What the task asks → A word-for-word reproduction of the data below is needed, with no pictures in it.

──────

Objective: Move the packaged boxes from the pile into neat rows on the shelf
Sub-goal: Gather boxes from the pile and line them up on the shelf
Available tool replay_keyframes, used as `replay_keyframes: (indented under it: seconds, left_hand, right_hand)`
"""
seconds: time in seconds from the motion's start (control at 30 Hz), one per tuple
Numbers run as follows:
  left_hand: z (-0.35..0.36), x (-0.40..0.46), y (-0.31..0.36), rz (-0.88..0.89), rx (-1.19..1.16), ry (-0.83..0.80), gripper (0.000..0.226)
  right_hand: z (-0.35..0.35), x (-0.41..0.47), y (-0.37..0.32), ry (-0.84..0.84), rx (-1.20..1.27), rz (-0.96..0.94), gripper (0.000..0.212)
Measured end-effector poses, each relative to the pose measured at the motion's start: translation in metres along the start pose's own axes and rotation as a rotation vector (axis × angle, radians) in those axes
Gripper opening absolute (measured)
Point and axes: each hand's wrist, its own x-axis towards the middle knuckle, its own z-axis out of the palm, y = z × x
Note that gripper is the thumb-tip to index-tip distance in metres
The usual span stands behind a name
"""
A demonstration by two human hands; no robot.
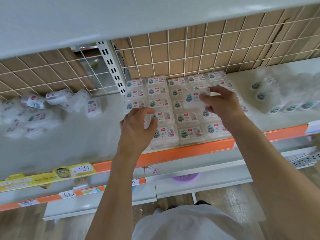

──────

Answer to the problem →
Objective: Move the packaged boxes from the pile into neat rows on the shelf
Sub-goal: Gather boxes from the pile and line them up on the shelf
Available tool replay_keyframes, used as `replay_keyframes: (indented under it: seconds, left_hand, right_hand)`
"""
seconds: time in seconds from the motion's start (control at 30 Hz), one per tuple
Numbers run as follows:
  left_hand: z (-0.35..0.36), x (-0.40..0.46), y (-0.31..0.36), rz (-0.88..0.89), rx (-1.19..1.16), ry (-0.83..0.80), gripper (0.000..0.226)
  right_hand: z (-0.35..0.35), x (-0.41..0.47), y (-0.37..0.32), ry (-0.84..0.84), rx (-1.20..1.27), rz (-0.96..0.94), gripper (0.000..0.212)
Measured end-effector poses, each relative to the pose measured at the motion's start: translation in metres along the start pose's own axes and rotation as a rotation vector (axis × angle, radians) in those axes
Gripper opening absolute (measured)
Point and axes: each hand's wrist, its own x-axis towards the middle knuckle, its own z-axis out of the palm, y = z × x
Note that gripper is the thumb-tip to index-tip distance in metres
The usual span stands behind a name
"""
A demonstration by two human hands; no robot.

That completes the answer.